--- Task to complete ---
Starting with the first line and ending with the one that holds "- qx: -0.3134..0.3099", retype the entries exactly.
[[ Task inputs, beginning ]]
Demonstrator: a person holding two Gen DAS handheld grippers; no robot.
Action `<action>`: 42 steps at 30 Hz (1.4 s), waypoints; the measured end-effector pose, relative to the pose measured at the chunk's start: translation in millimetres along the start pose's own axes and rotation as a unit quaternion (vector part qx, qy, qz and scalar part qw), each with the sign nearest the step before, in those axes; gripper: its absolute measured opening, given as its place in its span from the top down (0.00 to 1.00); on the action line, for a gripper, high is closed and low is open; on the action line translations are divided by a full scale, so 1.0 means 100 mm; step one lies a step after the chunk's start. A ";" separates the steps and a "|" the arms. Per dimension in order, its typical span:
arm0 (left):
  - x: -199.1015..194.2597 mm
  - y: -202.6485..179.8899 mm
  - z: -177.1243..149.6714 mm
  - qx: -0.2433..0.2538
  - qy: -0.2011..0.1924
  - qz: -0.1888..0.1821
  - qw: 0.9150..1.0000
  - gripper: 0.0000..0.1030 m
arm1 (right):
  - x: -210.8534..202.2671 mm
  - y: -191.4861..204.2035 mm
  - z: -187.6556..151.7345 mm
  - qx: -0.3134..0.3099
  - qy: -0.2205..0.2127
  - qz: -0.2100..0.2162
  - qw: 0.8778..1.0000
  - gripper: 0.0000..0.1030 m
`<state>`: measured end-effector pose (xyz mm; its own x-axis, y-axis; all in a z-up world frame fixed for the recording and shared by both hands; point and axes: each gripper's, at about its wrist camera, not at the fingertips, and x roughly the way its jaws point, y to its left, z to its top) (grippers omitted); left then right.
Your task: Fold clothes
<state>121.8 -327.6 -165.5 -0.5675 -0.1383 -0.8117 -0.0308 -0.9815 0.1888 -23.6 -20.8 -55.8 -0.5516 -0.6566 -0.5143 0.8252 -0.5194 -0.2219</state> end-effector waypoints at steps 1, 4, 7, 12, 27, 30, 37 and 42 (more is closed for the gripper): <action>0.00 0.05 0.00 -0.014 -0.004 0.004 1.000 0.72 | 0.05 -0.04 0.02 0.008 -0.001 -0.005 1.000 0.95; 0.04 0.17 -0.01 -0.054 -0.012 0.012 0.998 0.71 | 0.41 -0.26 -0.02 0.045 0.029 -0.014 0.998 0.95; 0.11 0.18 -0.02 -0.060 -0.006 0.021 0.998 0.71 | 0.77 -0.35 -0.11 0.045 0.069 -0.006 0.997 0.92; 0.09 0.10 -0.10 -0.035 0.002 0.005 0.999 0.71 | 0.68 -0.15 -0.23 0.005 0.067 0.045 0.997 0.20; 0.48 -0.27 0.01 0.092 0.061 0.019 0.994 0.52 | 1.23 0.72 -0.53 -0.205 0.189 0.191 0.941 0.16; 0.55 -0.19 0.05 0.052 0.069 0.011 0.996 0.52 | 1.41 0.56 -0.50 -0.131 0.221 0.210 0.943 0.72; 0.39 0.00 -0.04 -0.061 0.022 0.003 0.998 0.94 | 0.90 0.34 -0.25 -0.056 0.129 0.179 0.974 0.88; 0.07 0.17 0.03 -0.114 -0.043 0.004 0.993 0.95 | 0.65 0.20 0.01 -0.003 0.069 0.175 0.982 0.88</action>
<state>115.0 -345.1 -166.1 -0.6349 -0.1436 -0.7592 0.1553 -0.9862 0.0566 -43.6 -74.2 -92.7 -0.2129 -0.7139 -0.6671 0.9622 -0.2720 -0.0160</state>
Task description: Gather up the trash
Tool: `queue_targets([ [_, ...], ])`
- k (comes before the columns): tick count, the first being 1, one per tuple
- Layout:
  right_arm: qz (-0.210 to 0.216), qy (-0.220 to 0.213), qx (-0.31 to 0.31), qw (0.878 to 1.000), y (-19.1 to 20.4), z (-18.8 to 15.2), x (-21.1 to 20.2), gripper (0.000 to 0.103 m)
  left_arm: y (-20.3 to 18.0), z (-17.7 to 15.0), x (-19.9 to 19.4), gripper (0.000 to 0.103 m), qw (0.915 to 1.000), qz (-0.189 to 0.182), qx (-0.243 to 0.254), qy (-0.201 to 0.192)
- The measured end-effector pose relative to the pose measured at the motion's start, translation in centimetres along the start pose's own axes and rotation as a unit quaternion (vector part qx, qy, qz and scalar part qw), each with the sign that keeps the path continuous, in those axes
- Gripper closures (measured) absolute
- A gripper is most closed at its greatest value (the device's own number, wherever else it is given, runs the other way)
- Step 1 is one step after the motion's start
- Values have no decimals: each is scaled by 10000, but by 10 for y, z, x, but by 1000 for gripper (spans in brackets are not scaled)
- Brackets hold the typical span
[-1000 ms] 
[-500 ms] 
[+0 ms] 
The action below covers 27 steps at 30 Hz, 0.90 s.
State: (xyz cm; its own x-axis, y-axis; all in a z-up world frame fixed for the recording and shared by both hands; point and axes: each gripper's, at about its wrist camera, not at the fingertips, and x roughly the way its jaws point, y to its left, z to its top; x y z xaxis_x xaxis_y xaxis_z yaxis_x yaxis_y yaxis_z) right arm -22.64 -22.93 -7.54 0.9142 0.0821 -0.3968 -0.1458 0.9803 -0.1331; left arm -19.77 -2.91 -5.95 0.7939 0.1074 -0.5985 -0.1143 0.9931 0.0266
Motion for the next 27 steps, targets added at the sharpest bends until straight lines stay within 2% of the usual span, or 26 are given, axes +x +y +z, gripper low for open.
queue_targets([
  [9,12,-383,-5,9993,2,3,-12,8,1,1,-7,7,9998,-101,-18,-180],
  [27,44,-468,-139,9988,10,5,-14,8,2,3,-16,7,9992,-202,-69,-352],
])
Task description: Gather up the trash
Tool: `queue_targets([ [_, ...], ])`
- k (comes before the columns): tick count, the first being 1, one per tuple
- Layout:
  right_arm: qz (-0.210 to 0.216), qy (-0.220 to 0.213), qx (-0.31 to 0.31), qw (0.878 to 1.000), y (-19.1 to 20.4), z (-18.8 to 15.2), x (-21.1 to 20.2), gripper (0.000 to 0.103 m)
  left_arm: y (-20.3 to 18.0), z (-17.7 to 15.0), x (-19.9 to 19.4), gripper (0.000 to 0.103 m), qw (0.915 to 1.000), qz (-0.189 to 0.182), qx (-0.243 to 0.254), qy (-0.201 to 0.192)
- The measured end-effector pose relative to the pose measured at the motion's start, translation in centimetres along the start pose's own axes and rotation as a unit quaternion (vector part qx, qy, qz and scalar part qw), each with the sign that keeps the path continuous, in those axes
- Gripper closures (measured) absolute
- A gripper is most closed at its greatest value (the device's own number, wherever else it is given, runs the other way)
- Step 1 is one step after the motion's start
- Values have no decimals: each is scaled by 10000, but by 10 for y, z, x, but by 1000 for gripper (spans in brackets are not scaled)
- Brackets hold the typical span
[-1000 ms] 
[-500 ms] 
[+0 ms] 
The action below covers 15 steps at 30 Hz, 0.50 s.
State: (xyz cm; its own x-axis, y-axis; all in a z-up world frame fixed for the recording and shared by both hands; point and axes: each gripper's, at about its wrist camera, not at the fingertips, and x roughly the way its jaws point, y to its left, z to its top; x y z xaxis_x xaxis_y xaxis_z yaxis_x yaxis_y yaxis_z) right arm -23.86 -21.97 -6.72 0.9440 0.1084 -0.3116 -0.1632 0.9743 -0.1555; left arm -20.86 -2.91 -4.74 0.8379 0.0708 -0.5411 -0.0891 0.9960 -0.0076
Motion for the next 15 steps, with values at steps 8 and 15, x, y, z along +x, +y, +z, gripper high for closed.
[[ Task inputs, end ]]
--- Your solution ---
Demonstrator: a person holding two Gen DAS handheld grippers; no robot.
Action `<action>`: 42 steps at 30 Hz (1.4 s), waypoints; the measured end-effector pose, relative to the pose measured at the chunk's start: translation in millimetres along the start pose's own axes and rotation as a unit quaternion (vector part qx, qy, qz and scalar part qw), each with the sign nearest the step before, in those axes; gripper: its absolute measured opening, given as its place in its span from the top down (0.00 to 1.00); on the action line, for a gripper, high is closed and low is open; on the action line translations are divided by a full scale, so 1.0 means 100 mm; step one lies a step after the chunk's start. A ";" separates the steps and a "|" the arms. Per dimension in order, its typical span:
arm0 (left):
  - x: -199.1015..194.2597 mm
  - y: -202.6485..179.8899 mm
  - z: -177.1243..149.6714 mm
  - qx: -0.2433..0.2538
  - qy: -0.2011..0.1924
  - qz: -0.1888..0.1821
  - qw: 0.9150..1.0000
  - gripper: 0.0000..0.1030 m
arm1 (right):
  - x: -210.8534..202.2671 mm
  - y: -191.4861..204.2035 mm
  - z: -187.6556..151.7345 mm
  - qx: -0.3134..0.3099

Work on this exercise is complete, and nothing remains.